▶ **TASK DESCRIPTION**:
Copy out all of the data below with no alterations.

▶ **DATASET EXTRACT**:
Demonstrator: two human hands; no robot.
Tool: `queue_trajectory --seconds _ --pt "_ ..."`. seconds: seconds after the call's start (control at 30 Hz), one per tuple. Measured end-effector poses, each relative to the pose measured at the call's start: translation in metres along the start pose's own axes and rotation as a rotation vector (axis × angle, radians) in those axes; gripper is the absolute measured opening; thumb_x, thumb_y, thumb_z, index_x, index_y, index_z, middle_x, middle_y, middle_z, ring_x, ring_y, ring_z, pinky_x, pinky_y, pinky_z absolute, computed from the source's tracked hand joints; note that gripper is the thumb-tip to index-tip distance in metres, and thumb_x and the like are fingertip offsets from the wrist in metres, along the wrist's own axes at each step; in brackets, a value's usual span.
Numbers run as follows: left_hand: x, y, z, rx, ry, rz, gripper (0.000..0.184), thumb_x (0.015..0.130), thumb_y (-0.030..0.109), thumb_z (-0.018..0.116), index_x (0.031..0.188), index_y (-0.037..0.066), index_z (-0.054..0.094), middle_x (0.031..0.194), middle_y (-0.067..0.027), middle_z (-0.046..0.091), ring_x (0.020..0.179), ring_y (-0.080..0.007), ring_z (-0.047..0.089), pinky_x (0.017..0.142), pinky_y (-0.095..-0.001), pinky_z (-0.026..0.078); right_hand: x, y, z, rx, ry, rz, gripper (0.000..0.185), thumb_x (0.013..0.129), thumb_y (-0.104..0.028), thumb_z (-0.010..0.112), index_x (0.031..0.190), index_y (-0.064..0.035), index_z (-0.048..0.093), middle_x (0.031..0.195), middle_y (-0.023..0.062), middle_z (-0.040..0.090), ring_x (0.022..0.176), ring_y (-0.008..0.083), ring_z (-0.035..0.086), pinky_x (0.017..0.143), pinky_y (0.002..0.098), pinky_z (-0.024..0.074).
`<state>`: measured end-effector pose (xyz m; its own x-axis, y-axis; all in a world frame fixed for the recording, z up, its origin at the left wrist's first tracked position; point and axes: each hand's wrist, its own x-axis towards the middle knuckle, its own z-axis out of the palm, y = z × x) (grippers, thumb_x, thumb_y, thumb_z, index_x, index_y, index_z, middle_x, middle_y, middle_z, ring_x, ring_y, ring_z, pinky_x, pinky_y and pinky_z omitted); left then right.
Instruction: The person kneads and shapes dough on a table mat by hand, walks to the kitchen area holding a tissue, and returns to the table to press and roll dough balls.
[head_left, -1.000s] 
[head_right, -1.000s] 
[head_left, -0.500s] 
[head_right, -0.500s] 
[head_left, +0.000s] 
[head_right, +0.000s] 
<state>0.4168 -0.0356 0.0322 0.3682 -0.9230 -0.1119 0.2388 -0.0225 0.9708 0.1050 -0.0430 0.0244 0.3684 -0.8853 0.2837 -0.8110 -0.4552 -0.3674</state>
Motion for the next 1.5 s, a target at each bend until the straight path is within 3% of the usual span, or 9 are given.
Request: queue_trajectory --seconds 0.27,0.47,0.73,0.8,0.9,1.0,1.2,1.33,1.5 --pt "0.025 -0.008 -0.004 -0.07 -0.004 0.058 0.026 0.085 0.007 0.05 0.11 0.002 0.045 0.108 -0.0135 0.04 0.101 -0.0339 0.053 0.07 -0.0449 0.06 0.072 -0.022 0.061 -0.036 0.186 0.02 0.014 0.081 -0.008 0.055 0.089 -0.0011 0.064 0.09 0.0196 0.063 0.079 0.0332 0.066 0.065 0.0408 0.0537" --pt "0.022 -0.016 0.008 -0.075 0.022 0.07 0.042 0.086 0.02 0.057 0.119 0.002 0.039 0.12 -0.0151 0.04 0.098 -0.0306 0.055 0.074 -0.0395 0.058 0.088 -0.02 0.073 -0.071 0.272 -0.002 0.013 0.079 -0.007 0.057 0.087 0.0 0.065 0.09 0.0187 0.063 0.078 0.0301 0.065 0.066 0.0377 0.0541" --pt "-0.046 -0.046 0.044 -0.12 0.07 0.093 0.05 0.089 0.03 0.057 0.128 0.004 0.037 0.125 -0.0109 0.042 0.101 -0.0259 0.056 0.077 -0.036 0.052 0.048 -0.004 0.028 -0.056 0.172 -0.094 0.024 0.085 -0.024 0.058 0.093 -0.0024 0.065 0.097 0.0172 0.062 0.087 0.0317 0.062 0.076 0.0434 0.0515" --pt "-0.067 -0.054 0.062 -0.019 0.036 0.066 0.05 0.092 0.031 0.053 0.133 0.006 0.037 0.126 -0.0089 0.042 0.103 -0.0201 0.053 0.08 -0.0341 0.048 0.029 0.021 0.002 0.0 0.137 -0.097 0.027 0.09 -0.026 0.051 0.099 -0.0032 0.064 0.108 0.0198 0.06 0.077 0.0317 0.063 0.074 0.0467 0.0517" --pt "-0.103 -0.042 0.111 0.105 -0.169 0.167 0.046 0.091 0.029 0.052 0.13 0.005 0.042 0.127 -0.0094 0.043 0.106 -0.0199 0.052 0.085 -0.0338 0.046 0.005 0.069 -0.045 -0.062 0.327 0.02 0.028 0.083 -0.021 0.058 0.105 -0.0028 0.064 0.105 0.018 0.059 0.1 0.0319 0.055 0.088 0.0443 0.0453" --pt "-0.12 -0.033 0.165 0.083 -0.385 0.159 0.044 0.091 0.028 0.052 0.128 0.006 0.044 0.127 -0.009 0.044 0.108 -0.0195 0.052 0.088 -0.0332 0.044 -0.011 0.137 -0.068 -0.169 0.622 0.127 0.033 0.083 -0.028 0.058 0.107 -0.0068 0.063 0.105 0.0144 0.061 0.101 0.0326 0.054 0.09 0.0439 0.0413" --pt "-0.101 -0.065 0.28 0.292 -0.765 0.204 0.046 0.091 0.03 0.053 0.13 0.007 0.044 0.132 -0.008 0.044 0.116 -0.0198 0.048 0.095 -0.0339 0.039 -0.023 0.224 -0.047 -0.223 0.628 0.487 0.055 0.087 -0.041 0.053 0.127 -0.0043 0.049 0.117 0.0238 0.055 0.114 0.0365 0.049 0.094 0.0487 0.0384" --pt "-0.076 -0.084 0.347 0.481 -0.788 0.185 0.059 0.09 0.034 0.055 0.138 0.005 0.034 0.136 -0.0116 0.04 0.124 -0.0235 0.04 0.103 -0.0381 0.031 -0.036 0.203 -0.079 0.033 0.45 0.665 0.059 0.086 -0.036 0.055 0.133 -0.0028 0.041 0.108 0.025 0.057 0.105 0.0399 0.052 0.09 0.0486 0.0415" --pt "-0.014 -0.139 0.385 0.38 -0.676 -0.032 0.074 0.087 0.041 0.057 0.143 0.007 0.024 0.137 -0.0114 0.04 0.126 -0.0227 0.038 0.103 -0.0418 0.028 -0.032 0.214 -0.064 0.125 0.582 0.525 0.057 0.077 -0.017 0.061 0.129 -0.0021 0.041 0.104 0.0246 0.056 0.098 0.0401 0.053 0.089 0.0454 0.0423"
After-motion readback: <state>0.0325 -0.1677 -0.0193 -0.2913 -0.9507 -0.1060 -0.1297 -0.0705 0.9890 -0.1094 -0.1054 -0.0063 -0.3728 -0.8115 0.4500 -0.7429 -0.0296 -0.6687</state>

▶ **RESPONSE FOR THIS EXERCISE**:
Demonstrator: two human hands; no robot.
Tool: `queue_trajectory --seconds _ --pt "_ ..."`. seconds: seconds after the call's start (control at 30 Hz), one per tuple. Measured end-effector poses, each relative to the pose measured at the call's start: translation in metres along the start pose's own axes and rotation as a rotation vector (axis × angle, radians) in those axes; gripper is the absolute measured opening; thumb_x, thumb_y, thumb_z, index_x, index_y, index_z, middle_x, middle_y, middle_z, ring_x, ring_y, ring_z, pinky_x, pinky_y, pinky_z absolute, computed from the source's tracked hand joints; note that gripper is the thumb-tip to index-tip distance in metres, and thumb_x and the like are fingertip offsets from the wrist in metres, along the wrist's own axes at each step; in brackets, a value's usual span.
Numbers run as follows: left_hand: x, y, z, rx, ry, rz, gripper (0.000..0.184), thumb_x (0.015..0.130), thumb_y (-0.030..0.109), thumb_z (-0.018..0.116), index_x (0.031..0.188), index_y (-0.037..0.066), index_z (-0.054..0.094), middle_x (0.031..0.194), middle_y (-0.067..0.027), middle_z (-0.046..0.091), ring_x (0.020..0.179), ring_y (-0.080..0.007), ring_z (-0.047..0.089), pinky_x (0.017..0.142), pinky_y (-0.095..-0.001), pinky_z (-0.026..0.078); right_hand: x, y, z, rx, ry, rz, gripper (0.000..0.185), thumb_x (0.013..0.129), thumb_y (-0.104..0.028), thumb_z (-0.010..0.112), index_x (0.031..0.190), index_y (-0.064..0.035), index_z (-0.048..0.093), middle_x (0.031..0.195), middle_y (-0.023..0.062), middle_z (-0.040..0.090), ring_x (0.022..0.176), ring_y (-0.008..0.083), ring_z (-0.035..0.086), pinky_x (0.017..0.143), pinky_y (0.002..0.098), pinky_z (-0.024..0.074).
`<state>`: measured end-effector pose (xyz m; its own x-axis, y-axis; all in a world frame fixed for the recording, z up, its origin at the left wrist's first tracked position; point and axes: each hand's wrist, its own x-axis towards the middle knuckle, its own z-axis out of the palm, y = z × x) (grippers, thumb_x, thumb_y, thumb_z, index_x, index_y, index_z, middle_x, middle_y, middle_z, ring_x, ring_y, ring_z, pinky_x, pinky_y and pinky_z omitted); left then right.
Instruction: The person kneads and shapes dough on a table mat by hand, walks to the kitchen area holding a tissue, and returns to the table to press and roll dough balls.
[head_left, -1.000s] 
[head_right, -1.000s] 
[head_left, -0.500s] 
[head_right, -0.500s] 
[head_left, +0.000s] 
[head_right, +0.000s] 
<state>0.4168 -0.0356 0.0322 0.3682 -0.9230 -0.1119 0.2388 -0.0225 0.9708 0.1050 -0.0430 0.0244 0.3684 -0.8853 0.2837 -0.8110 -0.4552 -0.3674</state>
Motion for the next 1.5 s, a target at each bend until the straight path is within 3% of the usual span, or 9 are given.
Request: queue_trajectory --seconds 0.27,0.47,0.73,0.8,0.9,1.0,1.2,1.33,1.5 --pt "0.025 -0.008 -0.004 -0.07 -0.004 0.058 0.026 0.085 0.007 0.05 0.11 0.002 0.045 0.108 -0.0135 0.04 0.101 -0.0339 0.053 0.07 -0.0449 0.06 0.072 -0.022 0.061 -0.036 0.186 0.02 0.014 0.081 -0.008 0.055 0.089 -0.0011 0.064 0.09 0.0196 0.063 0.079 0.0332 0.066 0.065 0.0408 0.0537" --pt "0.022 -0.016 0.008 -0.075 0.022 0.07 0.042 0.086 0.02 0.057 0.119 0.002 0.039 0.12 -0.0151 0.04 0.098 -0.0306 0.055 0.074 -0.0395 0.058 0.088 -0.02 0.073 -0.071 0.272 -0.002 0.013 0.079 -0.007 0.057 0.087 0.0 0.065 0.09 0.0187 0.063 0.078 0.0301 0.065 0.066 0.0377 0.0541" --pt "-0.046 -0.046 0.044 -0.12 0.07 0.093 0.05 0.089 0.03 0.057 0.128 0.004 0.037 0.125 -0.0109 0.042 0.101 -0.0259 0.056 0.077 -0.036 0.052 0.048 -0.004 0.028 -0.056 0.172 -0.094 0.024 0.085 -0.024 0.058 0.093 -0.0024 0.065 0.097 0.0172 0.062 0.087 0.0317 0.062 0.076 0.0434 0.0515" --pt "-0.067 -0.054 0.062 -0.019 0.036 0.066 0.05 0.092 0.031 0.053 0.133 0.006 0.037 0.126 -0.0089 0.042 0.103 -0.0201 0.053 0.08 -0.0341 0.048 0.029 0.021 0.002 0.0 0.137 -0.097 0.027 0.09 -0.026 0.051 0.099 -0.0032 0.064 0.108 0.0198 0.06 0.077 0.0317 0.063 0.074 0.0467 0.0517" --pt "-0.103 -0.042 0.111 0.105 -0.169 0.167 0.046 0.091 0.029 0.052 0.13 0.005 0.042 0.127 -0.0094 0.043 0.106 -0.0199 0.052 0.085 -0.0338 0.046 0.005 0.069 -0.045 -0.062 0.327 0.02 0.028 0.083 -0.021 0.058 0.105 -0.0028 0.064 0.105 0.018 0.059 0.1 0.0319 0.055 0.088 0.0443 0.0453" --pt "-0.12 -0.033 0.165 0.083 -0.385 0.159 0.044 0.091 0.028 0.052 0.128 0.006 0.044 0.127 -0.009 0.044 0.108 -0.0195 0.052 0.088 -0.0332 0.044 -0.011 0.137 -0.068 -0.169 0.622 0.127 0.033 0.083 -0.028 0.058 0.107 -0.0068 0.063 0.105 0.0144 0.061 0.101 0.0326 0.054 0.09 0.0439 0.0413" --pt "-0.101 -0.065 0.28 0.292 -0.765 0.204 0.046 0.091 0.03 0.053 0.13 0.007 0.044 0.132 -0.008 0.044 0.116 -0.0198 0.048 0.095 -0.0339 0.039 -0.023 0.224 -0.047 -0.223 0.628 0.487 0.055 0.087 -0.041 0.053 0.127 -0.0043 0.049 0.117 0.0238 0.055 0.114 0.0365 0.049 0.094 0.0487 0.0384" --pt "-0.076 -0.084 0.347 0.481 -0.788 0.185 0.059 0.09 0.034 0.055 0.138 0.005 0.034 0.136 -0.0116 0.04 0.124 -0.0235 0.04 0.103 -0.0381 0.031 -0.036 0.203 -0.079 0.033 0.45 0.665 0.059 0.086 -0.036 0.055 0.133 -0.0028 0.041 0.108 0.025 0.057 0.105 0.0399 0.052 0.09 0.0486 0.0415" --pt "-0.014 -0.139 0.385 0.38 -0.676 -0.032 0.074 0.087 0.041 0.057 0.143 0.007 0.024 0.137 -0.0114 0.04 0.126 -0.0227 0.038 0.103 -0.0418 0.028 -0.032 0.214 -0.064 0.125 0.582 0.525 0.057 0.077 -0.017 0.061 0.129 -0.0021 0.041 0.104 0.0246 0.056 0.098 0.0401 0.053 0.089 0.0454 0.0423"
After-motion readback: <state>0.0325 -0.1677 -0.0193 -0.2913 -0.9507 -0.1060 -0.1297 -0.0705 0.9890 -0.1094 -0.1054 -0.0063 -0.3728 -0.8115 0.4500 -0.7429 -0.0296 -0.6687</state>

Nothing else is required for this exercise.